China’s iron ore futures continued to rise on Monday after recording their best weekly performance in six weeks, buoyed by expectations of a robust near-term demand at steel mills amid strong profitability.
The most-traded iron ore futures on the Dalian Commodity Exchange climbed as much as 2.9%, hitting an all-time high of 715.5 yuan ($103.67) a tonne.
“Investors expect steel mills to accept even higher iron ore prices as mills are keen to ramp up more output to cash in on fat profit margins,” said a Beijing-based trader.

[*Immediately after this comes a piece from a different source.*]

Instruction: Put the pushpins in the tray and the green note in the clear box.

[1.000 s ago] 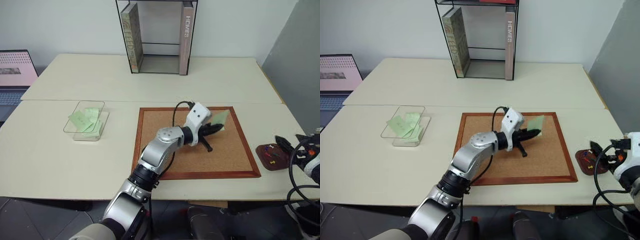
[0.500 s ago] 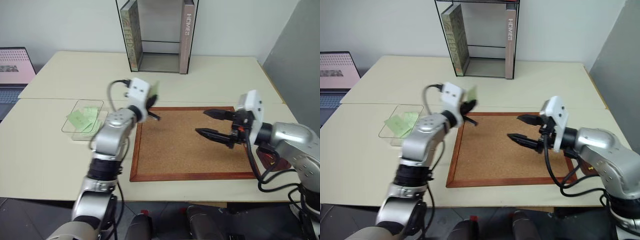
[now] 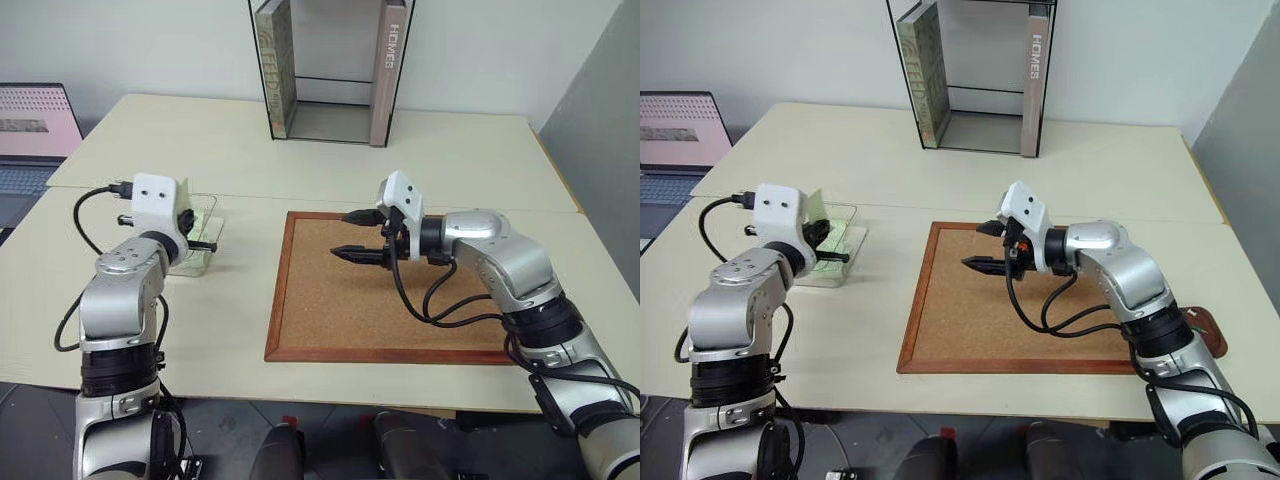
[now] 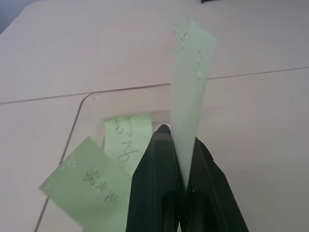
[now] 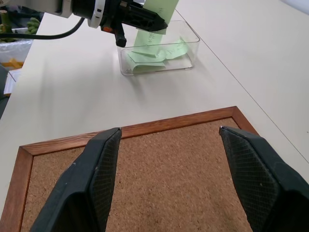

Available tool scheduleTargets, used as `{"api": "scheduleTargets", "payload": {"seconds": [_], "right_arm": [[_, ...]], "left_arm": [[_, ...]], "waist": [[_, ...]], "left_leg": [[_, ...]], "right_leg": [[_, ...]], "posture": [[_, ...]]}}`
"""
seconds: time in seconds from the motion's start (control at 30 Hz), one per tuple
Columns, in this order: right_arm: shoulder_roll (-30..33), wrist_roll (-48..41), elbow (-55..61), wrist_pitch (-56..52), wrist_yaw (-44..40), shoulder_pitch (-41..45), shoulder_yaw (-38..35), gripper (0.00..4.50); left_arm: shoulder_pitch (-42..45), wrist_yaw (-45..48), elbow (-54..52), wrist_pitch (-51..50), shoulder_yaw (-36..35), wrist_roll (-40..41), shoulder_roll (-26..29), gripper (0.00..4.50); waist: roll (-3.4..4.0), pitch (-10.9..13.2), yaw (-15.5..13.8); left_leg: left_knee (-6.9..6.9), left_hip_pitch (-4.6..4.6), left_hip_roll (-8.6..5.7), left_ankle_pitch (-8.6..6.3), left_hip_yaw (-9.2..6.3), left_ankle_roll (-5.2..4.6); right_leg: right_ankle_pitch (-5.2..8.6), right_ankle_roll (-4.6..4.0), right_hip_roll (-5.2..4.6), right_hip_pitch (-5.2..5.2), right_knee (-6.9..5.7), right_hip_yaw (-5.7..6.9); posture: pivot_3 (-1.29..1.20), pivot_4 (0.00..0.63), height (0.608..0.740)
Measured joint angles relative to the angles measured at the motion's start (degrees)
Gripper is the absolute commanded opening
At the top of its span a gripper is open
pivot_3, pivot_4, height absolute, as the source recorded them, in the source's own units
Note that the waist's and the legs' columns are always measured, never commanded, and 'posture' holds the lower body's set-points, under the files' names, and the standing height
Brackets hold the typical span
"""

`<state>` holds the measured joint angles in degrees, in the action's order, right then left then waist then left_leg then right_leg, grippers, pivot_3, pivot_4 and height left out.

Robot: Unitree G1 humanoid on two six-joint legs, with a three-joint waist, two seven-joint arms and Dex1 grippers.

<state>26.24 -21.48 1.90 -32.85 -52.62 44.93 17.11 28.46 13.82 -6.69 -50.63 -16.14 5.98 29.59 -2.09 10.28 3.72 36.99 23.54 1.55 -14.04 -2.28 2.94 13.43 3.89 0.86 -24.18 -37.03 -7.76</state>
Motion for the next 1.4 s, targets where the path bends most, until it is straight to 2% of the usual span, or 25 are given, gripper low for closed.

Average margins on rebar-making is around 600 yuan a tonne, while they are 370 yuan on hot-rolled coil.
Inventory of imported iron ore at Chinese ports has fallen to 131.7 million tonnes as of Monday, its lowest level since mid-October in 2017, according to data compiled by SteelHome consultancy.
A weakened yuan, undermined by escalating trade tensions between the United States and China, also helped to support iron ore prices.
“We expect steel mills to replenish their iron ore stocks soon and it will drag port inventory to around 120 million tonnes in June,” said analysts from Huatai Futures.
However, analysts also warn of weakening steel demand in summer season, which would crimp profitability at mills.
Benchmark Shanghai rebar prices stayed little changed at 3,769 yuan a tonne as of 0200 GMT.
Hot-rolled coil futures fell 1% to 3,645 yuan.
Dalian coking coal contract edged up 0.2% to 1,384 yuan, while coke futures were flat at 2,153.5 yuan.